The armed movement has already disrupted severe traffic across the Red Sea since attacks on commercial ships on the vital marine trade route following the Hamas attack on October 7, 2023 on Israel. The Houthis settled an intense American bombing campaign for a month that ended in May when Trump suddenly called for the attacks, while praising the “rebels’ ability to face the punishment.”
But Vakil said that the decisive factor would be what Netanyahu is doing. Trump’s attempt to negotiate with Iran to secure an agreement to resolve the confrontation with Tehran was raised because of its wide nuclear program and has succeeded in its goal in attracting the United States to fight.
She said: “It is not clear whether Trump has an effect on Netanyahu, and this is important in what happens after that.”

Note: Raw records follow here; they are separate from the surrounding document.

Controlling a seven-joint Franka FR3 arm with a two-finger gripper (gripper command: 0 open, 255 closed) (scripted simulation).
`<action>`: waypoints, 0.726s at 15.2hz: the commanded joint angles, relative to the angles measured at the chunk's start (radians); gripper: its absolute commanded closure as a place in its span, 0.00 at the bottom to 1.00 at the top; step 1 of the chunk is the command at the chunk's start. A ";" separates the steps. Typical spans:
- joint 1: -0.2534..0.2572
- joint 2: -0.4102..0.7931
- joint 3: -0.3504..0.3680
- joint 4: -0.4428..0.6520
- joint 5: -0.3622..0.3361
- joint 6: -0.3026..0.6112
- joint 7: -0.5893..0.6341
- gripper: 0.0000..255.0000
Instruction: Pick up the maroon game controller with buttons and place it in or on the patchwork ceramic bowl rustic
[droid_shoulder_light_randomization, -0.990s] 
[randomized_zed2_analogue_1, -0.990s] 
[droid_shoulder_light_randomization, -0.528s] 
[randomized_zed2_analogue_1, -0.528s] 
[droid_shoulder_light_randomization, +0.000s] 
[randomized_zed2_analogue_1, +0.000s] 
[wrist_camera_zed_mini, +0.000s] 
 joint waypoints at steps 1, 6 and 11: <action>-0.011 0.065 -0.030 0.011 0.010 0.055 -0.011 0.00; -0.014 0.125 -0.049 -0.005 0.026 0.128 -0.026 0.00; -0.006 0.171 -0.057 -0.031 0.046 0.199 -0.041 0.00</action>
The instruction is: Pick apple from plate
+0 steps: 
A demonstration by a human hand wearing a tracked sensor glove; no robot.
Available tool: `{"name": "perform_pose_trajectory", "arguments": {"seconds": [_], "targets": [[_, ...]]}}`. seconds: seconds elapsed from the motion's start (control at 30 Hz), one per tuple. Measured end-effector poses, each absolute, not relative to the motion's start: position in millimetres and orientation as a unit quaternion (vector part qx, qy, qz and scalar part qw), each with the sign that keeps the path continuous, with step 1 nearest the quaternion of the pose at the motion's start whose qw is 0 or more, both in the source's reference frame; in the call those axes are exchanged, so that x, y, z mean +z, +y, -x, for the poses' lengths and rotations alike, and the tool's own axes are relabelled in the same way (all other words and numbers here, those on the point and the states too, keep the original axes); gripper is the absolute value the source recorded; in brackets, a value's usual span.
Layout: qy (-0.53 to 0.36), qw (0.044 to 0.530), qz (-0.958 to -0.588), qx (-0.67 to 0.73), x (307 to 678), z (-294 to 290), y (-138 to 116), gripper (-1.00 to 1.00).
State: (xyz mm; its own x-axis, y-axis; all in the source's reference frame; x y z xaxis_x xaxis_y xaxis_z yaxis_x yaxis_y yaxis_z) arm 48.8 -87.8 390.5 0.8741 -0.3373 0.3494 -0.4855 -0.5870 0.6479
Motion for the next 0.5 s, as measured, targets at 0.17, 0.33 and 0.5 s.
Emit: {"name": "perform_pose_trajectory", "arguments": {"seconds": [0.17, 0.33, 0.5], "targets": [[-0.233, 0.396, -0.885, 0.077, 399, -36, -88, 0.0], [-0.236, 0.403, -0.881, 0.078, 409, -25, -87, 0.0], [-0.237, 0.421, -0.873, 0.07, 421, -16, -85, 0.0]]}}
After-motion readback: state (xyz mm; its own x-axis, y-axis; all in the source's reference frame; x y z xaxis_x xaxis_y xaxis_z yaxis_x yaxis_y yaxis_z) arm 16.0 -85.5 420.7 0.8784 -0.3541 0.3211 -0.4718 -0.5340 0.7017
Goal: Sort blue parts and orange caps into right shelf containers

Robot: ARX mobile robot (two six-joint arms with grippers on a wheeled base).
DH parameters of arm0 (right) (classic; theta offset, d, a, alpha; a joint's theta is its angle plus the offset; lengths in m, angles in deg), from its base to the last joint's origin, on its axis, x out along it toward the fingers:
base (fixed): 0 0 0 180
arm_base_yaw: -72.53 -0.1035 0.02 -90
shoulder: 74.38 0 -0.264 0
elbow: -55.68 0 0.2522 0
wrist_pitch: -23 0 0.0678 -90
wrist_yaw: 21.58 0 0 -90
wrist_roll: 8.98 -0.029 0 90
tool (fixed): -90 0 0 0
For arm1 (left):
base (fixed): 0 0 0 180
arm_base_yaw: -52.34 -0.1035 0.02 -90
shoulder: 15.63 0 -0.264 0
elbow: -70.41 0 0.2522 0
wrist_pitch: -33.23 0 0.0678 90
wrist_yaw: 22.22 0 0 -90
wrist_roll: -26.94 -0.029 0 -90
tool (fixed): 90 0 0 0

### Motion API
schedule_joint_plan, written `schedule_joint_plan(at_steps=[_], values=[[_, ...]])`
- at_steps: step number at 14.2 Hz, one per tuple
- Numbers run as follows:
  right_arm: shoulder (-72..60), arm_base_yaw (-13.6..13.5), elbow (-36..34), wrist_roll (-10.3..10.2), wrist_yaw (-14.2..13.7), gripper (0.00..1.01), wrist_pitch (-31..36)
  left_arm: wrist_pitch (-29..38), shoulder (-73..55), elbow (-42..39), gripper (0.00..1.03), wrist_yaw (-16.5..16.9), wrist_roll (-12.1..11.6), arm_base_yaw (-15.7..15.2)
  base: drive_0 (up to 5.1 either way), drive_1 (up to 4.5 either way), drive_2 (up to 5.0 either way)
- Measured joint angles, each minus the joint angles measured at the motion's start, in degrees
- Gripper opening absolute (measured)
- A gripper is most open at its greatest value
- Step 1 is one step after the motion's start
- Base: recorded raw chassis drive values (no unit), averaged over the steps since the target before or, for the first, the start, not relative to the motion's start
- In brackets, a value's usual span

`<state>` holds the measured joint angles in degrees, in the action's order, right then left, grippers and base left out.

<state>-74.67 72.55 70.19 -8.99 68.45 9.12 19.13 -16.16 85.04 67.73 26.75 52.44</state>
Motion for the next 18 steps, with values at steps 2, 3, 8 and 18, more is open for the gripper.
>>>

If Trump is looking to a return to diplomacy, it may exacerbate the deep lack of confidence of the regime in the United States and European powers. For weeks, the main obstacle to a deal was that Tehran refused to abandon its right to enrich uranium as Trump requested. The question is whether the US bombing of the main enrichment facilities in Iran changes the calculus account in Khamanni.
Trump, who last week called for “unlawful surrender of Iran”, called on Saturday night that Tiran “makes peace” or facing more intense attacks. Iran has pledged not to give us pressure.
“Last week, we were in negotiations with the United States when Israel decided to detonate that diplomacy,” Aragchchi said at a position at X.